Count the lines below that contain the word "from", and reply with only that number.

::::::

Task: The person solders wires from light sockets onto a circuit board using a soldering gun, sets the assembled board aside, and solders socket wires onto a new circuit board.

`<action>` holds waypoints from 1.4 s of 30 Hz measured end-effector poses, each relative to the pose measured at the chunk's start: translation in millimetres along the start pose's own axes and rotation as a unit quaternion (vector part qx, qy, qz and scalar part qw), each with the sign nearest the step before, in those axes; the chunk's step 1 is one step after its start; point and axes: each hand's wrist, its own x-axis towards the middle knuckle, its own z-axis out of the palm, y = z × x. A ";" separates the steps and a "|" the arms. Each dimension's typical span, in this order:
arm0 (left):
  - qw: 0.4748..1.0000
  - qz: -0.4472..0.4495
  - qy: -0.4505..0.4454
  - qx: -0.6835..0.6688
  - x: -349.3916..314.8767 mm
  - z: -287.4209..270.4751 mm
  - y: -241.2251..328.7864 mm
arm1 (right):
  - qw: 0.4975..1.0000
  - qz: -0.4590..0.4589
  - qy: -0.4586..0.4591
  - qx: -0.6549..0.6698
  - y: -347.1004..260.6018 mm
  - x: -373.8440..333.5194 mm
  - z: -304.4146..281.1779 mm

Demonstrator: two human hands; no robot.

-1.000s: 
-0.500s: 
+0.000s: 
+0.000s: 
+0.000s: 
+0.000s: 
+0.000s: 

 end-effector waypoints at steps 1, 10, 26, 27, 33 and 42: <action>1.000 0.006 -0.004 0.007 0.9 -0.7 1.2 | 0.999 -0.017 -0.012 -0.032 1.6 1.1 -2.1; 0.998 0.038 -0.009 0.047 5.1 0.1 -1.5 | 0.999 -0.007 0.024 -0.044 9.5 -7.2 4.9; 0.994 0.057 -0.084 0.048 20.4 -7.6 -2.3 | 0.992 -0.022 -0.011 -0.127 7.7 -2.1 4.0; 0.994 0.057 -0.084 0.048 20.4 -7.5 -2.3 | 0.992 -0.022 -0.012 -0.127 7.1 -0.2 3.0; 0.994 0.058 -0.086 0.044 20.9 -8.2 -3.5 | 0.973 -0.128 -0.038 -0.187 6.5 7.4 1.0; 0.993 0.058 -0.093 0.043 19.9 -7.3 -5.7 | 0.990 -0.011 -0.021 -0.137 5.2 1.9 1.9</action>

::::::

**EXPECTED OUTPUT**
2